5 November 1983: Tony Adams, 17-year-old defender, makes his debut for Arsenal in a 2–1 home defeat against Sunderland, a month after his 17th birthday.

13 January 1984: Graeme Hogg, 19-year-old defender, makes his debut for Manchester United in 1–1 draw with Queen's Park Rangers at Loftus Road.

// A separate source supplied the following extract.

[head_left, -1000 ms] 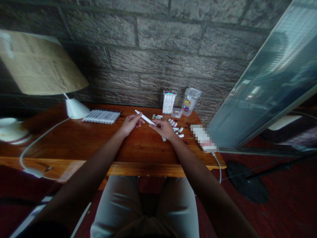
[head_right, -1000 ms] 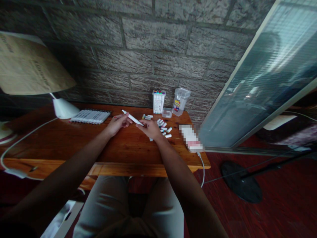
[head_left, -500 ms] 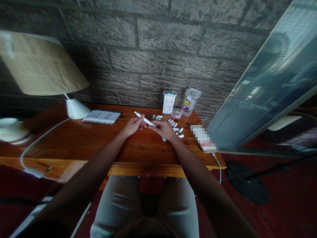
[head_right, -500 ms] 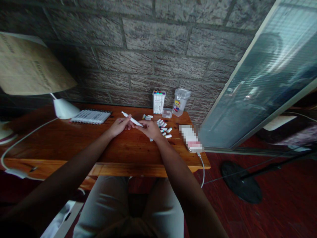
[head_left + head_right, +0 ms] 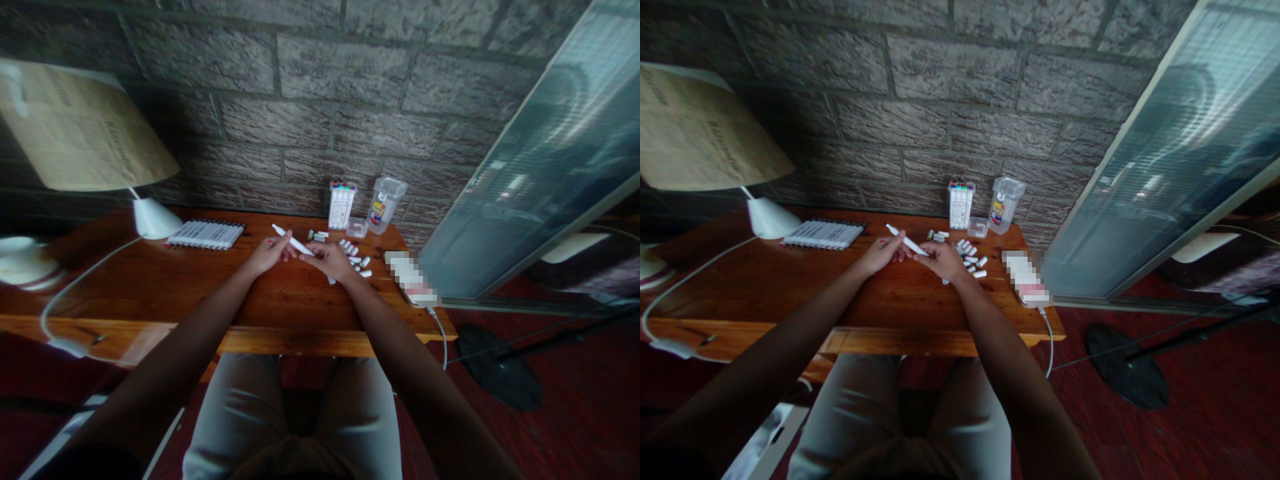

16 May 1984: Clayton Blackmore, 19-year-old winger/defender, makes his debut for Manchester United in 2–0 defeat by Nottingham Forest at the City Ground.

==Deaths==

- 31 October 1983: George Smith, 68, played 125 league games at centre-half for Charlton Athletic, Brentford, QPR and Ipswich Town between 1938 and 1950. He was capped once for England and after retirement had spells as manager of four different non-league clubs before serving in the Football League in charge of Crystal Palace and finally a nine-year spell at Portsmouth which ended in 1970. He died at Bodmin, Cornwall.
- 5 December 1983: Les Talbot, 73, played for Blackburn Rovers and Cardiff City in the 1930s and finished his playing career in 1947 at Walsall. He then moved to the Netherlands where he managed seven clubs between 1949 and 1972, and stayed there until his death.
- 10 February 1984: Tommy Briggs, 60, scored 256 Football League goals in a 12-year career which began in 1946 and took him from Grimsby Town to Coventry City, and then to Birmingham City and Blackburn Rovers before he completed his playing career back at Grimsby.
- 4 April 1984: Frank Mitchell, 61, who was born in Australia but spent his whole playing career in England, made 361 Football League appearances between 1946 and 1958 for Birmingham City, Chelsea and Watford.
- 23 April 1984: Harry Hibbs, 77, kept goal for England 25 times between 1924 and 1939 and also played 358 times for Birmingham City in the Football League. He later managed Walsall for seven years.
- 13 June 1984: Ken Armstrong, 60, wing-half from Chelsea 1955 league title winning team, died in New Zealand, where he had coached the national side for two spells between 1958 and 1980.
- 18 June 1984: Arthur Chandler, 88, was Leicester City's all-time leading goalscorer, finding the net 259 times in the league and 273 in all competitions between 1923 and 1935. He also scored a further 16 league goals for his first club QPR and six for his last club Notts County.